Saturday 24 March 2018

Society can keep Caviar up to task

Richard Forristal

Richard Forristal

The decision to shuttle the Australian wonder-mare Black Caviar halfway across the globe to compete at Royal Ascot has been a gift for racing in this part of the world.

From the moment she first donned her spandex travelling suit a fortnight ago, the sensational six-year-old has attracted a remarkable level of interest.

Unbeaten in 21, her times are exceptional, and it's a measure of just how much she has achieved that many Aussies now hold her in even higher esteem than the legendary Phar Lap.

Moreover, her straight-talking trainer Peter Moody has been great value with some real gems. This week, a British press, buoyed by Frankel's rout on Tuesday, wondered how far she might be capable of winning, but Moody wasn't buying into the circus.


"The Poms have used Australians for cannon fodder for 150 years," he quipped, "so we're not going to put on a show just for them. If we're going to let her rip, we'll do it at home. If she wins by a quarter of an inch, it'll do us."

On YouTube, there is an enlightening interview with Moody back in April. Today's Golden Jubilee was already Black Caviar's prime target at that stage, but the manner in which Moody said that he may as well run her in a pair of $250k Grade Ones to get the famously gross superstar fit for Ascot was an insight into just how superior she is.

There wasn't so much as a hint that either contest would tax Black Caviar in the slightest, the possibility of defeat not even discussed. Sure enough, she wasn't remotely extended, latterly bringing her top-level haul to 11 in May.

The question now is whether or not she can replicate that utter superiority on rain-softened ground at Ascot.

Generally speaking, Australian sprinters have excelled on their travels to Europe, with Choisir, Starspangledbanner, Scenic Blast and Takeover Target all enjoying decent success at the Royal meeting in recent years.

Others such as Ortensia and Star Witness have not fared as well, but, on a line through Star Witness, which finished third to Society Rock in this afternoon's Group One last year, Black Caviar really will be a formidable opponent.

On the three occasions that Star Witness raced against the mare, four lengths was as close as he ever got.

Thus, in as much as we can correlate the form, Black Caviar ought to take some stopping this afternoon, and it will be a massive anti-climax if she doesn't live up to the hype.

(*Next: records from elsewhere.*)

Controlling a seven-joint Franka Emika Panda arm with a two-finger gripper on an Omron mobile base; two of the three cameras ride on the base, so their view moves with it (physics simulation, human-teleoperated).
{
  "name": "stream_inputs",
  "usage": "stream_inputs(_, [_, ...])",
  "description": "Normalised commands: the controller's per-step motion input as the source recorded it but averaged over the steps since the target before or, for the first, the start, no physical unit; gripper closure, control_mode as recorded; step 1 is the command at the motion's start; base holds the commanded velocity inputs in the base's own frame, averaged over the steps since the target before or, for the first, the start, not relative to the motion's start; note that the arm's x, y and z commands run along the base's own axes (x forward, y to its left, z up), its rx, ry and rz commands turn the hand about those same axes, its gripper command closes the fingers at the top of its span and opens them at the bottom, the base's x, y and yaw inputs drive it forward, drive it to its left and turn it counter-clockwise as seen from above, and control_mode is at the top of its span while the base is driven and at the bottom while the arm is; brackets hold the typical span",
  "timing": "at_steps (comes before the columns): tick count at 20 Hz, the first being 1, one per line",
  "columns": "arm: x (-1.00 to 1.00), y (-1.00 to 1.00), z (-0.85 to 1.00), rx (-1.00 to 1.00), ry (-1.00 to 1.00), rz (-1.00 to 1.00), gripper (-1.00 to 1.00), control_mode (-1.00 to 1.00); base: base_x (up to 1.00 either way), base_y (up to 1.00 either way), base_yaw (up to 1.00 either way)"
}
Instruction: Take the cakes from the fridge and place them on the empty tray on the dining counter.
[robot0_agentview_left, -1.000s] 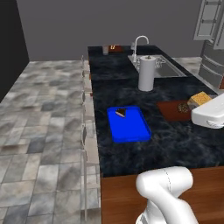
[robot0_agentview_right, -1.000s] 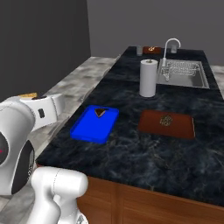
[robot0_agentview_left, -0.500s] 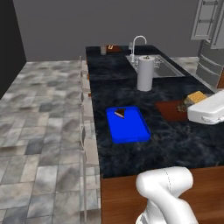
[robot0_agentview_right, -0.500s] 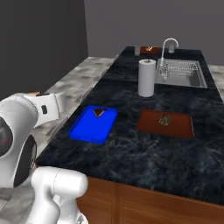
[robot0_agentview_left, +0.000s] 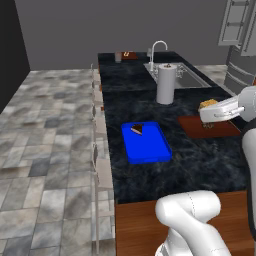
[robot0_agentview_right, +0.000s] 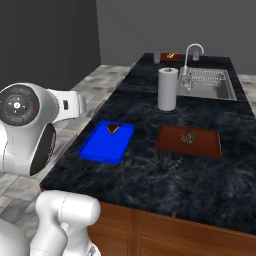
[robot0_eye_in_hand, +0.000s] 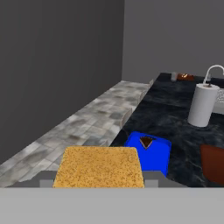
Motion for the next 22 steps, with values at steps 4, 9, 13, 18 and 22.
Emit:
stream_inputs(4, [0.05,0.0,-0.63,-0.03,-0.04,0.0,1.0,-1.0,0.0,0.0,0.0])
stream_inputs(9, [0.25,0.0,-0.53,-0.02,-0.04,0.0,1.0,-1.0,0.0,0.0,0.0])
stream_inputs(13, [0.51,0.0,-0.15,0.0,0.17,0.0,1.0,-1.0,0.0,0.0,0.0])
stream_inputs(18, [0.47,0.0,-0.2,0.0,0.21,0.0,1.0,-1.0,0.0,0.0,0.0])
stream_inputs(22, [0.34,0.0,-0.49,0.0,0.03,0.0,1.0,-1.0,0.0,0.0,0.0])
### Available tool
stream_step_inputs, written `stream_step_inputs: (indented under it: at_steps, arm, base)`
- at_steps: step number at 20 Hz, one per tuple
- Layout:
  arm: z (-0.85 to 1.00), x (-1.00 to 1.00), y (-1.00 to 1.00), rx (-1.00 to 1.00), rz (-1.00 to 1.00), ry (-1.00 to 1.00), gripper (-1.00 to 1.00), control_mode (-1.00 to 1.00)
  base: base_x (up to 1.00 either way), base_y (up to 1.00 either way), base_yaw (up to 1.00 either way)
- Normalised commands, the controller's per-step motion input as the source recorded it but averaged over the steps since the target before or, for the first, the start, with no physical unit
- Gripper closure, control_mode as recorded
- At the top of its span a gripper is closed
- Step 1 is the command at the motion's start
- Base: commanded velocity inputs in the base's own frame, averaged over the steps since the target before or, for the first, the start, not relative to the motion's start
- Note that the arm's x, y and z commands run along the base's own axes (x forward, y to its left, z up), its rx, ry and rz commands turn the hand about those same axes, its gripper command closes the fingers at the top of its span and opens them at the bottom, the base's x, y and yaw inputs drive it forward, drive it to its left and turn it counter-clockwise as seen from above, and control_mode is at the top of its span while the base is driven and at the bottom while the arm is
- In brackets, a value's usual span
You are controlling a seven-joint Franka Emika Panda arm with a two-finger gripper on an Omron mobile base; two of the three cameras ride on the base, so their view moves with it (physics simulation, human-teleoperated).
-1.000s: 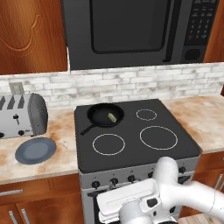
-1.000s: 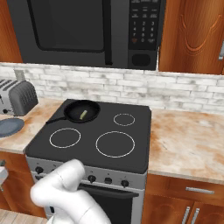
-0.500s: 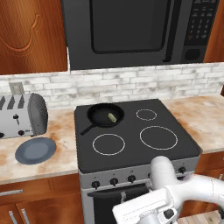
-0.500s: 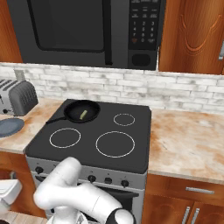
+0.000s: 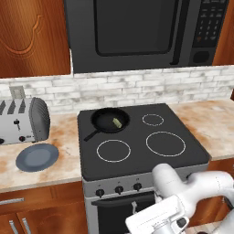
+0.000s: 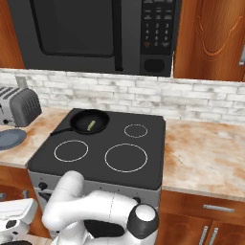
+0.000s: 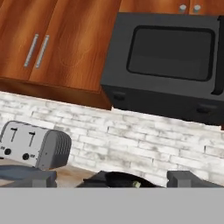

Still, with conditions as testing as they are, she is no betting prospect at 1/4. If there is value to be had, it is surely Society Rock at up to 12/1. France's Moonlight Cloud, which reopposes, readily beat James Fanshawe's charge when in receipt of eight pounds at Deauville in August, but that was over her best trip of seven furlongs.

Moonlight Cloud has never won over today's six-furlong distance, and is now five pounds worse off with Society Rock, which has done all his winning over six.


Having obliged in the soft here 12 months ago, Johnny Murtagh's mount is fancied to at least make the frame on the back of an encouraging reappearance third at York.

Earlier, Memphis Tennessee can upset Sea Moon in the Hardwicke Stakes.

Placed in the St Leger and Breeders' Cup Turf last year, Michael Stoute's Sea Moon made a winning reappearance at Goodwood, but Ballydoyle's Memphis Tennessee is an improver that will relish conditions, having sluiced up in the mud at Chester last time.

Move To Strike and Maarek appeal as two others that might be suited by the going. Jim Bolger's Move To Strike tackles the Chesham after bolting up in similar ground at the Curragh, while Maarek flashed home to score at Newmarket in early May.

Although David Nagle's charge is up another six pounds now, he is a live each-way option in the Wokingham at 14/1 under Joseph O'Brien.